With the COVID-19 vaccine now available to all adults in Georgia, some doctors are trying to persuade those hesitant to take the vaccine.

A rising sophomore at Georgetown University, Nathan plans to major in government and minor in film and media studies as well as statistics, hoping to eventually get into a career creating digital content for campaigns or  covering them for the Atlanta Jewish Times and other media outlets.

Administration of COVID-19 vaccines at
Mercedes-Benz Stadium last month.
Administration of COVID-19 vaccines at Mercedes-Benz Stadium last month.

Even though over 200 million doses of vaccine have been administered in the United States, the recent halting of the Johnson & Johnson vaccine has helped reignite fears around taking the vaccine. Somewhere between 20 to 30 percent of the United States population doesn’t want to receive the vaccine, according to sources consulted for this story. One NPR poll showed 30 percent of American adults not choosing to get the vaccine if offered.

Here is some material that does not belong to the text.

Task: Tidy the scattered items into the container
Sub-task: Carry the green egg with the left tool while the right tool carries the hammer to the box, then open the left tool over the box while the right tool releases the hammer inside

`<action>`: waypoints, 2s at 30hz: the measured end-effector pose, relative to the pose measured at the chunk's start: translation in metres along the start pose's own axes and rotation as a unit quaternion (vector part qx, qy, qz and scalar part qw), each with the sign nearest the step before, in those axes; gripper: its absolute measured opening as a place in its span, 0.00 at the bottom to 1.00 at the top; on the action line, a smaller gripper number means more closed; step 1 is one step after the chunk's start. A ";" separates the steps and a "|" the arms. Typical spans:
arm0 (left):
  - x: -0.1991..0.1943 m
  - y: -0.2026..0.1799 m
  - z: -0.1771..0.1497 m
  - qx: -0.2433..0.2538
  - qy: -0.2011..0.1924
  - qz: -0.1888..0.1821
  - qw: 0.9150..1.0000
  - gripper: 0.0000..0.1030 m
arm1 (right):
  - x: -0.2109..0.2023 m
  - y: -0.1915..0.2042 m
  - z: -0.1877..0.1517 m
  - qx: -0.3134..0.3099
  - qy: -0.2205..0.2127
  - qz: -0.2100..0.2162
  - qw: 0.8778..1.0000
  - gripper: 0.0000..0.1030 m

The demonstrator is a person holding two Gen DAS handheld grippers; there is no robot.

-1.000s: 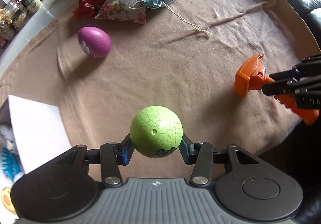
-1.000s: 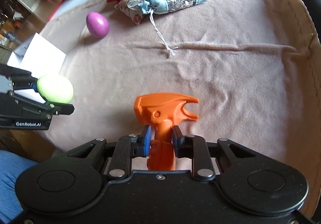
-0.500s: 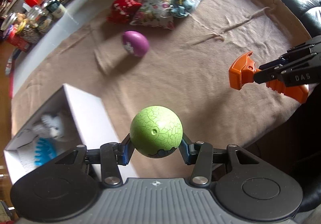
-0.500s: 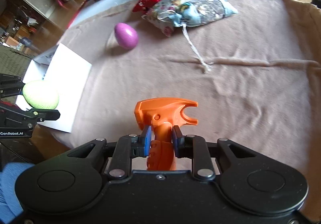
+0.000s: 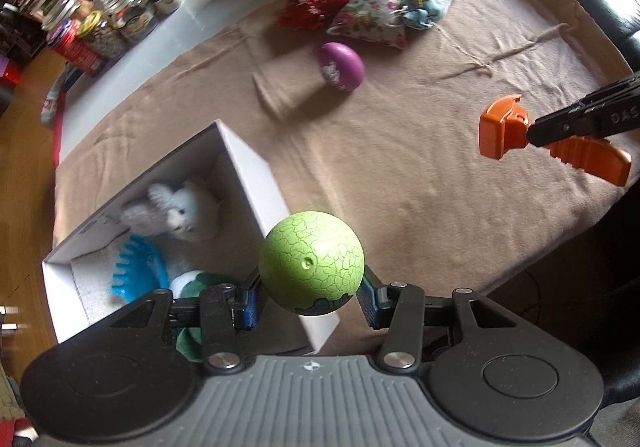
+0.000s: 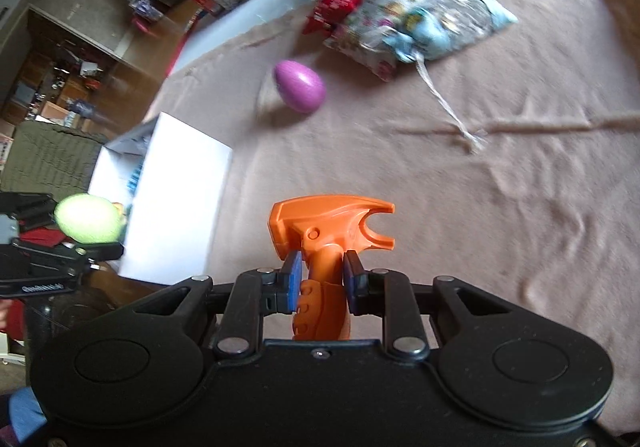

This level of vaccine hesitancy is important, considering the country’s attempts to reach “herd immunity,” where the level of those vaccinated within the population will restrict the spread enough that the disease becomes rarer and rarer among the population. Johns Hopkins Bloomberg School of Public Health reports that the country would need to reach at least 70 percent to achieve herd immunity, including those who have antibodies from previous COVID exposure and those vaccinated. Now, health officials are attempting to convince those hesitant to take the vaccine, in order to achieve the herd immunity goal.

While there are some who believe that the vaccine has microchips and is a plan by a global elite to take over the world, most of those who are hesitant to take the vaccine have much more reasonable explanations, from worries about the speed the vaccines were created to previous government experiments using health policies as covers in minority communities.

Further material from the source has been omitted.